• [Assigned task] Work through the data below and state how many lines contain "plate", giving that number alone.

• [Exercise data]
- - - - - - -
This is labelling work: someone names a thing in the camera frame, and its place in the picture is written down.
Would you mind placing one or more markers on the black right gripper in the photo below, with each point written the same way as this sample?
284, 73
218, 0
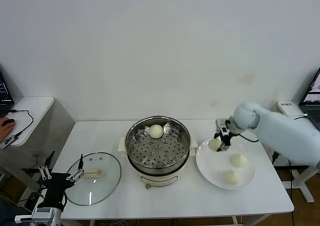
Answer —
230, 128

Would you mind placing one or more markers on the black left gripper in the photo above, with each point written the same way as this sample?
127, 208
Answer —
56, 183

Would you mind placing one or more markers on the white steamed baozi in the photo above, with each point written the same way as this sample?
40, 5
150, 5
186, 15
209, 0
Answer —
214, 145
156, 131
232, 177
238, 160

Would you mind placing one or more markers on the round glass pot lid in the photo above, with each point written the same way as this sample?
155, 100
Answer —
95, 173

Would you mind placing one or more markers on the black computer mouse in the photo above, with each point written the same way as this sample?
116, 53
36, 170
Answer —
10, 121

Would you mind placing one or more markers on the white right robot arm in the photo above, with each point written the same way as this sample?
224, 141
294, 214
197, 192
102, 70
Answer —
275, 131

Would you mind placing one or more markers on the bare person hand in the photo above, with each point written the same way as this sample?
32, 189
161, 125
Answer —
5, 130

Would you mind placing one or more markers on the white round plate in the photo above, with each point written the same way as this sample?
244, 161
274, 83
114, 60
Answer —
220, 166

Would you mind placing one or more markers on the white side table with mouse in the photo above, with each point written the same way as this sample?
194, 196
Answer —
37, 106

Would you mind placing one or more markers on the metal bowl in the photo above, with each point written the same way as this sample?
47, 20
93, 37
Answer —
157, 158

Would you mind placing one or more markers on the dark blue trouser leg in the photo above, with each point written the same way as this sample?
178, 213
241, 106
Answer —
8, 214

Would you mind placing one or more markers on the small printed label sticker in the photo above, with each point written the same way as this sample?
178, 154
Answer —
286, 105

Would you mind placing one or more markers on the laptop with red desktop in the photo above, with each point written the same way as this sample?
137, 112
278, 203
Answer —
5, 93

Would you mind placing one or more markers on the white side table with label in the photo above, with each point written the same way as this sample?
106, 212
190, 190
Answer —
306, 183

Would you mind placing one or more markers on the grey laptop with open windows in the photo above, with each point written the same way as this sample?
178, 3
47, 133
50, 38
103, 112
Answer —
312, 96

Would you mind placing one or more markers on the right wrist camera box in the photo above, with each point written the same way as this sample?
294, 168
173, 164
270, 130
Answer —
221, 126

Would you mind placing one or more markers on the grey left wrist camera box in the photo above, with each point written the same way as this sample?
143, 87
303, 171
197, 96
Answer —
43, 213

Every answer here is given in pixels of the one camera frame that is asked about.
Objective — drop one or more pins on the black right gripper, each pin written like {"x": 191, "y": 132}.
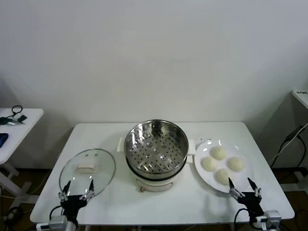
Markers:
{"x": 251, "y": 202}

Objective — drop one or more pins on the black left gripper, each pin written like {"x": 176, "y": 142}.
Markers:
{"x": 72, "y": 204}

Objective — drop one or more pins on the white steamed baozi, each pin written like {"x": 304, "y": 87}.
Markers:
{"x": 218, "y": 152}
{"x": 223, "y": 175}
{"x": 236, "y": 163}
{"x": 209, "y": 164}

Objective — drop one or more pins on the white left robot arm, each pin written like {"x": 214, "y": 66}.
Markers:
{"x": 72, "y": 226}

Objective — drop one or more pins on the perforated steel steamer basket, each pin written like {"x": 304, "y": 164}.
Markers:
{"x": 168, "y": 154}

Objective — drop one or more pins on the white round plate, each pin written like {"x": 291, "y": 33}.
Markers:
{"x": 238, "y": 149}

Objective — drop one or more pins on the white electric cooker pot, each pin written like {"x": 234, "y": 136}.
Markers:
{"x": 154, "y": 185}

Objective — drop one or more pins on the white side table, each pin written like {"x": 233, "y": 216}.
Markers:
{"x": 21, "y": 134}

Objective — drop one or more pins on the dark blue object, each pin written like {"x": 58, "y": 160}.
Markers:
{"x": 3, "y": 139}

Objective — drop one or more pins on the small black tag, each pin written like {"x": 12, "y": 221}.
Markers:
{"x": 22, "y": 118}

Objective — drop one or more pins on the white table with black label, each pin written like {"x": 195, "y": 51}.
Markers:
{"x": 302, "y": 96}

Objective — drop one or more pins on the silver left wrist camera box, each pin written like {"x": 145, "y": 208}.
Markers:
{"x": 57, "y": 222}

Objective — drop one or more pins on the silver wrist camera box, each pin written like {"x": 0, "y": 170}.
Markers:
{"x": 57, "y": 222}
{"x": 272, "y": 217}

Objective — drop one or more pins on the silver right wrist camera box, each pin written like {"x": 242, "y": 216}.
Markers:
{"x": 272, "y": 217}

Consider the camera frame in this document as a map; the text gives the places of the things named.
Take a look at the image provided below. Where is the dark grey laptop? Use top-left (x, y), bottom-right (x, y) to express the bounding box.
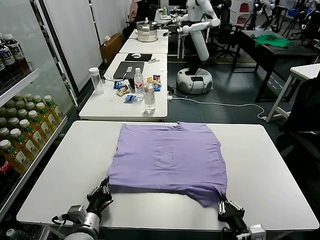
top-left (113, 61), bottom-right (146, 80)

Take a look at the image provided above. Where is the black table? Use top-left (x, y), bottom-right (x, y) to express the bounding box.
top-left (239, 29), bottom-right (320, 102)

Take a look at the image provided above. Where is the silver cooking pot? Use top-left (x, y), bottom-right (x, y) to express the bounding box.
top-left (136, 17), bottom-right (159, 43)

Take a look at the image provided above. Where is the water bottle red label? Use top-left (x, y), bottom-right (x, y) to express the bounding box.
top-left (134, 67), bottom-right (145, 101)

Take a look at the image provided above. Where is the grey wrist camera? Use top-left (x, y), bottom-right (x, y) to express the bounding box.
top-left (247, 224), bottom-right (267, 240)
top-left (67, 204), bottom-right (88, 222)

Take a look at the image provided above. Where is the black mesh office chair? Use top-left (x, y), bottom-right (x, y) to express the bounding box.
top-left (274, 77), bottom-right (320, 201)

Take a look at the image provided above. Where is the brown cardboard box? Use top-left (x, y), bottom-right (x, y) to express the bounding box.
top-left (99, 32), bottom-right (125, 66)

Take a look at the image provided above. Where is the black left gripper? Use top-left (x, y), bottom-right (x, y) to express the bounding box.
top-left (86, 178), bottom-right (113, 213)

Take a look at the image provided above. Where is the short white side table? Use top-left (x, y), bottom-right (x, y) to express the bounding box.
top-left (119, 28), bottom-right (170, 54)

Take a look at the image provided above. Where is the tall clear plastic bottle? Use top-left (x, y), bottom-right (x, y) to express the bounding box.
top-left (143, 82), bottom-right (156, 115)

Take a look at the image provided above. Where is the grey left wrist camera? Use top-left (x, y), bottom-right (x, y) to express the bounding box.
top-left (67, 204), bottom-right (88, 222)

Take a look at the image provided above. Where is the grey cabinet shelf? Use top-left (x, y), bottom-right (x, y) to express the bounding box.
top-left (0, 116), bottom-right (69, 213)

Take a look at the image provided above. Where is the white wheeled humanoid robot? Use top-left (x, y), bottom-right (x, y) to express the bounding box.
top-left (162, 0), bottom-right (221, 95)

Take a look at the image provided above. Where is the white floor cable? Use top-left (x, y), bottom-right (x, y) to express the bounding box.
top-left (172, 96), bottom-right (268, 120)

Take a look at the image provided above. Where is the bottle with green cap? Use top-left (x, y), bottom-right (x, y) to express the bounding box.
top-left (6, 228), bottom-right (30, 240)

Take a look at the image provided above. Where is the black mouse pad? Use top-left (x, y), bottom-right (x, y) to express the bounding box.
top-left (124, 53), bottom-right (153, 62)

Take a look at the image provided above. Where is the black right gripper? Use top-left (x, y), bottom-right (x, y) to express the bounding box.
top-left (217, 197), bottom-right (247, 232)

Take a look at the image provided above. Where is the clear tumbler white lid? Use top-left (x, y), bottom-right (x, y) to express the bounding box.
top-left (89, 66), bottom-right (104, 95)

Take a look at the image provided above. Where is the white charger cable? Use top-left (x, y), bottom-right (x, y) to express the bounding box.
top-left (103, 70), bottom-right (126, 82)

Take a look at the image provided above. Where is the white partition panel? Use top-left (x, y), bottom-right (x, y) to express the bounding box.
top-left (91, 0), bottom-right (127, 46)
top-left (42, 0), bottom-right (103, 91)

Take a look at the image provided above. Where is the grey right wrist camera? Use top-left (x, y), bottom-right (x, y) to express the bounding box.
top-left (247, 224), bottom-right (267, 240)

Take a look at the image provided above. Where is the white table with legs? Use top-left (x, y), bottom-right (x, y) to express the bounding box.
top-left (265, 63), bottom-right (320, 123)

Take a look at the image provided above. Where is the person in pink top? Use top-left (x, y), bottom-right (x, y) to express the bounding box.
top-left (128, 0), bottom-right (141, 24)

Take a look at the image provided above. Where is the long white side table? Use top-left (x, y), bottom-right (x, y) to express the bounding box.
top-left (78, 52), bottom-right (169, 120)

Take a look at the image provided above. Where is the purple t-shirt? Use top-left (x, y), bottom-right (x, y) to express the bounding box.
top-left (106, 121), bottom-right (229, 208)

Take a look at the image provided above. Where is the cola bottle red label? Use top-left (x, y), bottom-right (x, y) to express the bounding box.
top-left (0, 154), bottom-right (16, 193)

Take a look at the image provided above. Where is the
- - - - - - -
• [Answer for this exercise] 2